Introduction:
Wiskott-Aldrich Syndrome (WAS) protein (WASp), encoded by WAS gene, is a multi-domain, adaptor protein that regulates actin-polymerization in the cytoplasm and RNA polymerase-II dependent transcription in hematoplymphoid cells1. WAS gene mutations have a broad range of phenotypic expressions usually grouped into three categories: Classical WAS, which manifest in immunodeficiency, autoimmunity, genomic instability, and cancer predisposition, X-linked neutropenia which present with neutropenia (XLN), and X-linked thrombocytopenia (XLT)2–4.
Clinical presentation of WAS can be atypical and may require a full panel of diagnostic immunologic and hematologic tests before making the correct diagnosis to provide optimal treatment 3,5. XLT, often misdiagnosed as Idiopathic thrombocytopenia (ITP), is a milder form of the disease associated with thrombocytopenia and small platelets.
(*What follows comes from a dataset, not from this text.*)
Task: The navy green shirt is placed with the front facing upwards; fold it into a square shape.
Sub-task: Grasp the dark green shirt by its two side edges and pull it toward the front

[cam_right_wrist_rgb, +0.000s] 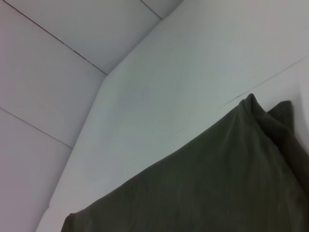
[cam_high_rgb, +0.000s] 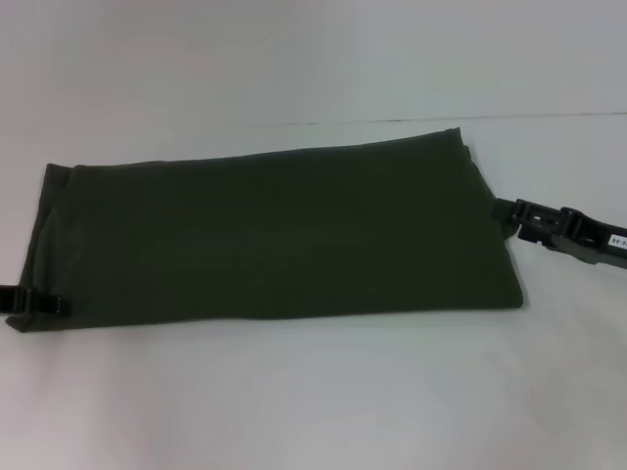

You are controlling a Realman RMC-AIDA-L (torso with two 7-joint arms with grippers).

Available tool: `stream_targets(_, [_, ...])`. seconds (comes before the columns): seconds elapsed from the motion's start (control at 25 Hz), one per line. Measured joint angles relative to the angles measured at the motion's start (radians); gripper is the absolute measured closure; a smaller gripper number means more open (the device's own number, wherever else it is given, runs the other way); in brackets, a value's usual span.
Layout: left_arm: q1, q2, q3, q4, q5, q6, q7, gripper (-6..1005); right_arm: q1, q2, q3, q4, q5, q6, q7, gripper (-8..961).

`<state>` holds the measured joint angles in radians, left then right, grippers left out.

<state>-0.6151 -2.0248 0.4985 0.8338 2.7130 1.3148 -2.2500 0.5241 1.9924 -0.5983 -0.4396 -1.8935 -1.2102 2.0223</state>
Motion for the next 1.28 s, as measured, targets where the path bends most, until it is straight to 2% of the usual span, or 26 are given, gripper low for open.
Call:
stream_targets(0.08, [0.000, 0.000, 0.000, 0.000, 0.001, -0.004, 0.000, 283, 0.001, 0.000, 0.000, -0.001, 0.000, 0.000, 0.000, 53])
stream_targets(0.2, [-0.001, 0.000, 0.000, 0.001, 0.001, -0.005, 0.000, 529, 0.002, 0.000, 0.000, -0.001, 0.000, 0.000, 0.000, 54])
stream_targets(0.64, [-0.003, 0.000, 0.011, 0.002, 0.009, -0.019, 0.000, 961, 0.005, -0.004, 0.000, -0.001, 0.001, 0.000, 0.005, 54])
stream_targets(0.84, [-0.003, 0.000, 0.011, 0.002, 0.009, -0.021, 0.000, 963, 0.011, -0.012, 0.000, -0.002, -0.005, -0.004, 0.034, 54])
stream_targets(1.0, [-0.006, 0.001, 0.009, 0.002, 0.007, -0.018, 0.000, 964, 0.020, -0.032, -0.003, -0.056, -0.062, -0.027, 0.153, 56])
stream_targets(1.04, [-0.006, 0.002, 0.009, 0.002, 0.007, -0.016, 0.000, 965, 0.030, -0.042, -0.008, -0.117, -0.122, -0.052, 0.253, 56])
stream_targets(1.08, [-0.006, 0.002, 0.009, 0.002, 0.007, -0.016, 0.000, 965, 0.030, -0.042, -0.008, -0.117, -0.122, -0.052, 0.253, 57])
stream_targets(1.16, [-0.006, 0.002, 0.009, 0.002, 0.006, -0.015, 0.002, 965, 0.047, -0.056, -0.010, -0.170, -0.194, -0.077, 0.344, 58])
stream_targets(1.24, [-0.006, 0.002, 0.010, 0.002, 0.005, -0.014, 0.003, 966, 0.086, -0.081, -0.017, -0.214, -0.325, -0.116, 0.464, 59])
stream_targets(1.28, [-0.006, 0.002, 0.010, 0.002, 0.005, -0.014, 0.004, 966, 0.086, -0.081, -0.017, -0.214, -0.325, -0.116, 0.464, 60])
Microcytic thrombocytopenia is the hallmark of XLT leading to spontaneous and/or traumatic bleeding of varying severity6. In XLT patients, the incidence of malignancies is increased compared to general population but much lower than in classic WAS 3.
In the treatment of WAS and XLT a range of methods are employed based on the various phenotypic expressions from supportive care to more invasive options like splenectomy, hematopoietic stem cell transplant (HSCT), and gene therapy. Splenectomy can normalize platelet levels and sometimes correct mean platelet volume in XLT patients7. The use of thrombopoietin receptor agonists (TPO-RA) such as eltrombopag and romiplostim is approved for the treatment of ITP but has limited documented use in inherited thrombocytopenias8–11.
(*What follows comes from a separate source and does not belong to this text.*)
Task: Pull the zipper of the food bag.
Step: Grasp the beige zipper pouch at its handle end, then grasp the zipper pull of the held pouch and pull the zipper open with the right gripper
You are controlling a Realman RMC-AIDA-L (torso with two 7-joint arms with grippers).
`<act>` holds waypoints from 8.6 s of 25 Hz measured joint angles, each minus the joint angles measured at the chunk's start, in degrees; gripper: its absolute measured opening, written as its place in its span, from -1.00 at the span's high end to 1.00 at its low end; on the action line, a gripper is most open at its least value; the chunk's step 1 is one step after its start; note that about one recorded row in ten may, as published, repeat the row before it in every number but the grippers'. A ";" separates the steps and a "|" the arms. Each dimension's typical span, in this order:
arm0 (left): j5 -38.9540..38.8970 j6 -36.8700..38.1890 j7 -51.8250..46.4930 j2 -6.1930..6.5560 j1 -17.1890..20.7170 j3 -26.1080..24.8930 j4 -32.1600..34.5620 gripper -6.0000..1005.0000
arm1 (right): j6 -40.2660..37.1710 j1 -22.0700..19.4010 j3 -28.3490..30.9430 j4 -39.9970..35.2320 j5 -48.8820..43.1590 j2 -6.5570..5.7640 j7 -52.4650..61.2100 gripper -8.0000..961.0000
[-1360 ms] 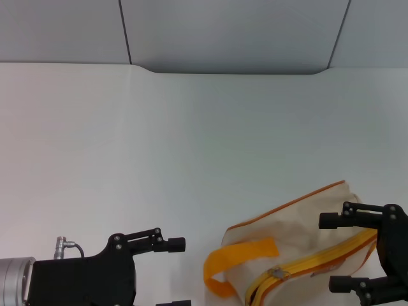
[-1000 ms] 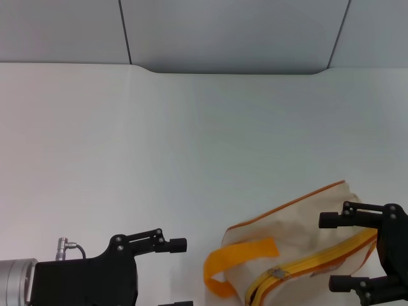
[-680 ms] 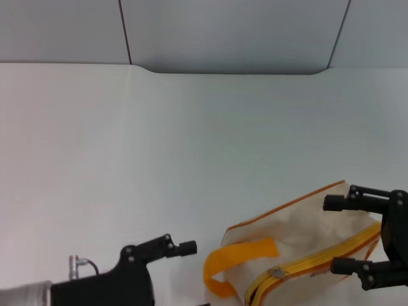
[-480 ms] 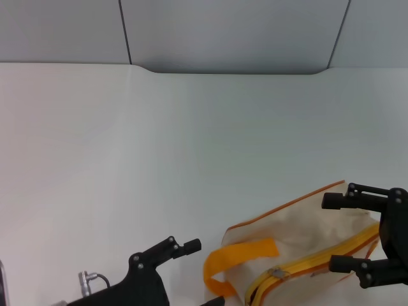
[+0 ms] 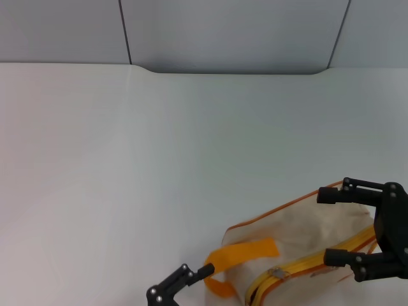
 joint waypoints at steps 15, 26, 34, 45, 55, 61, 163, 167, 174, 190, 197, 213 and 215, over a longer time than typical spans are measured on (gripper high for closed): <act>-4.88 -19.52 11.37 -0.09 6.07 -0.66 -16.38 -0.41 | 0.92 0.22 0.08 0.38 0.56 0.26 0.18 -0.76; -9.53 -25.38 11.93 -0.09 5.95 -0.29 -20.22 -0.36 | 1.13 0.20 0.08 0.10 0.81 0.28 0.81 -0.76; -12.97 -27.37 10.70 -0.08 2.88 0.66 -21.01 -0.33 | 1.15 -0.07 0.18 0.00 1.45 0.44 0.81 -0.76; -12.58 -26.99 9.50 -0.10 0.03 1.65 -19.40 0.13 | 1.13 -0.19 1.38 0.04 1.55 0.44 0.59 -0.76; -12.59 -24.77 9.61 -0.10 -0.67 1.62 -18.70 0.46 | 1.13 -0.64 1.75 0.08 1.55 0.48 0.45 -0.76; -12.60 -24.31 9.61 -0.10 -1.01 1.70 -18.21 0.56 | 1.09 -0.63 2.42 0.04 1.55 0.52 0.43 -0.76; -12.88 4.81 34.23 0.08 -15.68 -9.55 2.08 0.85 | 25.59 -0.98 21.23 58.14 8.40 2.37 -100.15 -0.74; -12.85 4.81 34.23 0.08 -15.79 -9.56 2.07 0.85 | 25.37 -0.45 21.47 58.56 8.40 2.37 -101.78 -0.71; -12.76 4.81 34.23 0.04 -15.85 -9.56 1.49 0.85 | 25.03 0.38 21.68 58.84 8.40 2.37 -102.48 -0.67; -12.55 4.71 34.22 0.08 -15.77 -9.55 1.29 0.84 | 23.54 0.51 21.80 59.75 8.46 2.37 -105.05 -0.53; -12.53 4.75 34.22 0.08 -15.70 -9.55 1.29 0.83 | 23.51 0.29 21.71 60.67 8.45 2.37 -107.84 -0.29; -12.57 4.70 34.05 0.08 -15.80 -9.26 1.29 0.82 | 25.60 0.21 21.80 62.12 8.45 2.37 -108.52 0.94; -12.58 4.64 33.92 0.08 -15.83 -9.43 1.30 0.82 | 26.22 -0.55 21.70 62.39 8.51 2.37 -108.50 0.99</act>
Eltrombopag is an oral non-peptide TPO-RA with excellent bioavailability capable of stimulating platelet production by stimulating platelet precursor differentiation through signaling JAK/STAT pathway9. Eltrombopag used in the management of ITP in pediatric patients shows an increase in platelet count and reduced bleeding12. Eltrombopag can also be administered indefinitely to WAS/XLT patients who respond, increasing platelet count and reducing bleeding while awaiting the development of a low-risk curative treatment13,14.